I want to laugh; I want to sing;
I want to dance with the King
in the garden of my heart.

Jesus has unlocked the garden of my heart! Now I receive a personal hug of grace! I have the privilege of being embraced by Jesus after I have sat at His feet and gazed into His eyes. There has been a progression of intimacy throughout this song.

My favorite definition of grace says that grace is God’s empowering presence that enables me to be who God created me to be and do what He has planned for me to do. When I choose to embrace God’s desires, He is able to embrace and support and empower me! I must have close contact with the Lord if I am to experience the infusing of His power into my life. There must be close contact, whether physical or spiritual, for a hug to be experienced. Psalm 37:4 ESV says, Delight yourself in the LORD, and he will give you the desires of your heart.” When I choose to find pleasure in being with the Lord, whether it be sitting at His feet or gazing into His eyes, His desires and my desires mesh together allowing us to embrace.

A shorter definition for grace is simply the word favor. Ephesians 2:8 states, “For it is by grace you have been saved, through faith–and this is not from yourselves, it is the gift of God.” When I think about grace as the goodness of God from a positive perspective as expressed in this scripture, it is very appealing to me.

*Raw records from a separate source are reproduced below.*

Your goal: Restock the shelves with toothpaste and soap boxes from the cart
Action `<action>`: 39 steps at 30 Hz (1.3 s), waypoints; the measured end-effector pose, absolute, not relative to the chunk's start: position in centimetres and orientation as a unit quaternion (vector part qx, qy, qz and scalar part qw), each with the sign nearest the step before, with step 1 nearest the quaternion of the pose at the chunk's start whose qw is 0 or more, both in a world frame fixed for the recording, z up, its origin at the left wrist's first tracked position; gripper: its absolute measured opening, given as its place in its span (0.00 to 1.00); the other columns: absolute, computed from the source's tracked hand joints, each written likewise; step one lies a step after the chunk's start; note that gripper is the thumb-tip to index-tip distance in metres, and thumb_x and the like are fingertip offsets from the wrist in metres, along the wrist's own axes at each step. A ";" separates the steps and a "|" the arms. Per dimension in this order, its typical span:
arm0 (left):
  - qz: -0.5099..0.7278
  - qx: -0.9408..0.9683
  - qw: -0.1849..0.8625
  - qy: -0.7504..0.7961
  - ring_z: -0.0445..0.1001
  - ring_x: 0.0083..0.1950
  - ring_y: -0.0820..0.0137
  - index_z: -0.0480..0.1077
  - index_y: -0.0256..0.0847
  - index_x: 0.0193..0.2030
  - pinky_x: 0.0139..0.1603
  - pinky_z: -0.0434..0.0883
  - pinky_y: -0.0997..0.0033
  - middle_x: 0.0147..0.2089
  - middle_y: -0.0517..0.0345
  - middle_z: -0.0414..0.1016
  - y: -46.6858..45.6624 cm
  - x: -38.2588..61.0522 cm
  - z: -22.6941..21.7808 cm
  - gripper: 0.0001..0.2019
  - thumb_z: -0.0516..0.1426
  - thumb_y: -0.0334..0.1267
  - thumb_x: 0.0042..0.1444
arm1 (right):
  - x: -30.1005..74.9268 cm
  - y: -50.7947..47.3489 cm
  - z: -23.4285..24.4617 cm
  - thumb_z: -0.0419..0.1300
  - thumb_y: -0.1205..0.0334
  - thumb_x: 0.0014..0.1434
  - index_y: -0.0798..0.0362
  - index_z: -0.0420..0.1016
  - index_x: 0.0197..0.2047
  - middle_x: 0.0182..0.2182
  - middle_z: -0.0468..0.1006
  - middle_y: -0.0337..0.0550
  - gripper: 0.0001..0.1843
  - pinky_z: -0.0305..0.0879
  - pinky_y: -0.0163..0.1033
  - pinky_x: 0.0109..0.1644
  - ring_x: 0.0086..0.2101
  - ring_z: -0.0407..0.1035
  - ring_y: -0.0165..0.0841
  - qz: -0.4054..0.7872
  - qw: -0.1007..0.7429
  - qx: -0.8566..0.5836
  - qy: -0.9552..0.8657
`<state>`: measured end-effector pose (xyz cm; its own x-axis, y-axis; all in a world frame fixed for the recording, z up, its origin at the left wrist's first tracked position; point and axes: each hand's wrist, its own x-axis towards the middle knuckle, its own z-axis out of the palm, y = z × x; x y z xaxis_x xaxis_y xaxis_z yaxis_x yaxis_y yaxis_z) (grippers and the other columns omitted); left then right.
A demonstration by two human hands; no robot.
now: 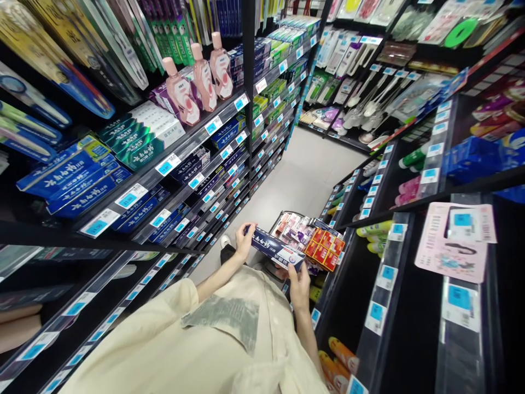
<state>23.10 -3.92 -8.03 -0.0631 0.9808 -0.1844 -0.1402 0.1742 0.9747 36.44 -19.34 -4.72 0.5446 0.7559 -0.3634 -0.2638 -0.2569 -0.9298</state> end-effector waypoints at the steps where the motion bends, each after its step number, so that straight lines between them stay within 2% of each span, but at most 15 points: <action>1: 0.500 0.400 0.560 0.526 0.77 0.44 0.64 0.80 0.40 0.38 0.47 0.71 0.69 0.42 0.52 0.82 -4.0 23.3 -7.8 0.16 0.65 0.53 0.57 | 36.6 -19.4 -4.9 0.69 0.31 0.52 0.56 0.74 0.54 0.32 0.84 0.46 0.40 0.75 0.42 0.32 0.27 0.78 0.40 0.437 0.582 -0.662 -0.181; 4: 0.487 0.397 0.570 0.530 0.77 0.44 0.64 0.79 0.40 0.37 0.46 0.70 0.68 0.42 0.52 0.82 -4.1 23.8 -7.5 0.17 0.65 0.54 0.56 | 36.7 -19.6 -5.4 0.69 0.31 0.52 0.57 0.73 0.56 0.30 0.84 0.45 0.42 0.74 0.42 0.31 0.25 0.77 0.40 0.434 0.587 -0.662 -0.172; 12: 0.481 0.358 0.606 0.522 0.77 0.47 0.64 0.76 0.42 0.42 0.49 0.71 0.67 0.46 0.51 0.82 -4.4 23.8 -8.1 0.17 0.65 0.52 0.54 | 36.5 -20.1 -5.4 0.69 0.33 0.54 0.55 0.75 0.48 0.31 0.84 0.45 0.34 0.74 0.41 0.32 0.25 0.77 0.39 0.418 0.588 -0.668 -0.182; 19: 0.477 0.358 0.600 0.534 0.77 0.44 0.65 0.76 0.41 0.39 0.47 0.71 0.69 0.43 0.54 0.81 -4.6 23.6 -8.6 0.15 0.65 0.51 0.54 | 36.6 -20.1 -5.5 0.70 0.33 0.52 0.55 0.75 0.47 0.30 0.84 0.46 0.35 0.73 0.41 0.30 0.27 0.79 0.41 0.435 0.590 -0.658 -0.175; 25: 0.472 0.363 0.599 0.536 0.76 0.43 0.66 0.76 0.40 0.37 0.46 0.69 0.70 0.41 0.56 0.80 -4.8 23.5 -8.9 0.14 0.63 0.50 0.56 | 36.8 -20.3 -5.7 0.70 0.32 0.54 0.53 0.74 0.48 0.33 0.86 0.49 0.34 0.74 0.42 0.30 0.29 0.81 0.45 0.437 0.593 -0.653 -0.177; 30: 0.454 0.368 0.616 0.528 0.75 0.43 0.67 0.76 0.41 0.37 0.46 0.68 0.71 0.40 0.56 0.79 -4.9 23.6 -9.0 0.14 0.63 0.50 0.56 | 36.7 -20.8 -6.3 0.69 0.34 0.56 0.53 0.74 0.47 0.33 0.86 0.48 0.31 0.73 0.42 0.29 0.29 0.80 0.44 0.433 0.599 -0.650 -0.177; 34: 0.414 0.372 0.665 0.498 0.77 0.45 0.65 0.77 0.40 0.44 0.47 0.70 0.70 0.44 0.54 0.81 -4.7 23.3 -8.7 0.19 0.66 0.53 0.54 | 36.8 -21.1 -7.0 0.67 0.34 0.58 0.53 0.74 0.49 0.33 0.86 0.47 0.31 0.71 0.41 0.29 0.29 0.80 0.43 0.418 0.613 -0.653 -0.156; 39: 0.236 0.402 0.770 0.435 0.76 0.45 0.66 0.78 0.40 0.54 0.45 0.69 0.70 0.48 0.52 0.80 -4.2 20.4 -8.2 0.32 0.72 0.57 0.46 | 37.5 -21.6 -8.2 0.65 0.32 0.59 0.54 0.75 0.51 0.31 0.84 0.45 0.33 0.71 0.41 0.30 0.29 0.80 0.43 0.396 0.628 -0.659 -0.118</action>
<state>20.42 -4.18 -8.16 0.5105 0.7133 -0.4802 -0.0137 0.5652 0.8249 37.46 -21.57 -8.19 0.6584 0.6536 -0.3733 -0.3411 -0.1830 -0.9220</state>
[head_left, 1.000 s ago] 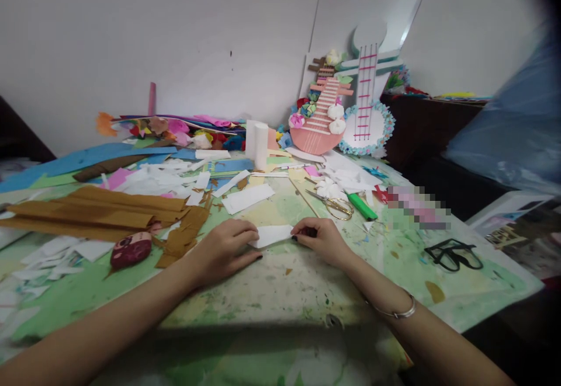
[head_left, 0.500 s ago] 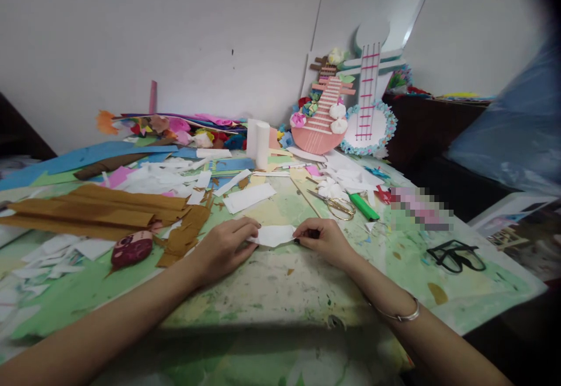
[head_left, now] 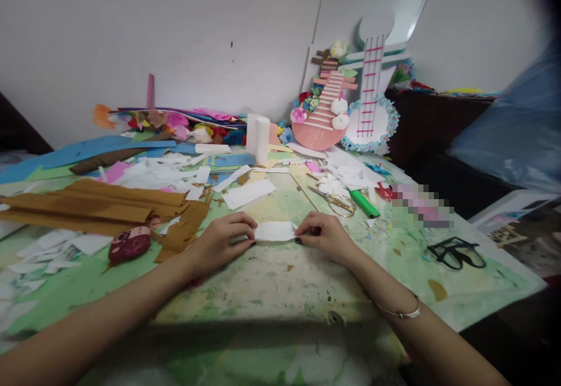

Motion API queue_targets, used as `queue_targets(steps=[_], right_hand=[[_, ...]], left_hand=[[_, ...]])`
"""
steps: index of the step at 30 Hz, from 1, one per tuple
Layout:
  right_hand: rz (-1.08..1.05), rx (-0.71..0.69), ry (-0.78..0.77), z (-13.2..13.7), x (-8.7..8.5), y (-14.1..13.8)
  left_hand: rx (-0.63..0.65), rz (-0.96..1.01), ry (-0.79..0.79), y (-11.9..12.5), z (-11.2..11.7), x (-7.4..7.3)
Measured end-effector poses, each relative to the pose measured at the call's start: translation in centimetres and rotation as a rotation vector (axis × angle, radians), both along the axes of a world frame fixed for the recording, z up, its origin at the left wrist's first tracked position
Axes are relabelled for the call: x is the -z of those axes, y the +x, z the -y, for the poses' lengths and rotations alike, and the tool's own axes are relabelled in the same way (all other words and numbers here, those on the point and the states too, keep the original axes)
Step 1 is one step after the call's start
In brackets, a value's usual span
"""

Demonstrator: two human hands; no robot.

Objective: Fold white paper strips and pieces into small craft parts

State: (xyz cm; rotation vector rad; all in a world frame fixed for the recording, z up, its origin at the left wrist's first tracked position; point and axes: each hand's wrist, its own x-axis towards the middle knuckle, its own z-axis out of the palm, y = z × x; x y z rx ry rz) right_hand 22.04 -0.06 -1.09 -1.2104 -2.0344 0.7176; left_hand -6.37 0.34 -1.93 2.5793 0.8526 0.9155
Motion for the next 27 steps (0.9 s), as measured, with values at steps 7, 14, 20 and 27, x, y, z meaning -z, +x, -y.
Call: queue_targets(steps=[7,14,20,27], right_hand=[[0.077,-0.047,0.037,0.05,-0.23,0.1],[0.074,-0.065,0.018,0.11,-0.25,0.05],[0.031,-0.043,-0.045,-0.06,-0.05,0.26],[-0.004,-0.014,-0.079,-0.09,-0.1,0.18]], left_hand=[[-0.028,0.008,0.013,0.02,0.13,-0.44],[-0.007,-0.03,-0.074,-0.04,0.13,-0.49],[0.002,-0.051,-0.11,0.13,-0.05,-0.46],[-0.033,-0.029,-0.179,-0.03,-0.32,-0.34]])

However, I am provoked by Ann Voskamp’s comments in her book One Thousand Gifts. She challenges me regarding my willingness to freely receive whatever God gives, whether it feels good or bad. While reading Ann’s words, I begin to realize that God’s grace often comes in the form of His being with me and helping me through difficult situations rather than His immediately resolving my trials in a positive way. I must not pull away from His presence simply because God’s grace is not manifested in the way I might want. I must let go and let God be in control. God is good so I want to yield to Him by relying upon His grace. In the first and second stanzas of this little song, I referred to receiving mercy and faith. Now I see how I need both of these gifts if I am to fully embrace grace in whatever form God chooses.

Looking at the last lines of the song, I proclaim that I want to dance in addition to laughing and singing. I do not merely want to dance, but I want to dance with the King. This is a dance I want to reserve for Jesus who is King of kings and Lord of lords according to Revelation 19:16. With Jesus as my dance partner, I want to follow His lead. I want to go where He goes. I want to move at the pace He moves. Preparing for our dance, Jesus puts His arm around me while I place my hand in His right hand. Psalm 98:1 says, “Sing to the LORD a new song, for he has done marvelous things; his right hand and his holy arm have worked salvation for him.” As His dance partner, I feel my hand being held by the hand of God described in Psalm 18:16, “The LORD’s right hand is lifted high; the LORD’s right hand has done mighty things!” When I am this close to Jesus I can hear His heart beat!

The garden of my heart is now open to feel and hear the heartbeat of Jesus. This is my goal when asking Jesus to unlock the garden of my heart. Love is awakened in me. I John 4:16 assures me that “God is love.” His love allows me to sit at the feet of Jesus at the great mercy seat, and to gaze in His eyes so that faith may arise, and to feel His embrace and receive His grace in the garden of my heart! Now I laugh and sing and dance with the King of kings because of this understanding!

My Reader, I John 4:19 says, “We love because He first loved us.” Is your heart an unlocked garden of love?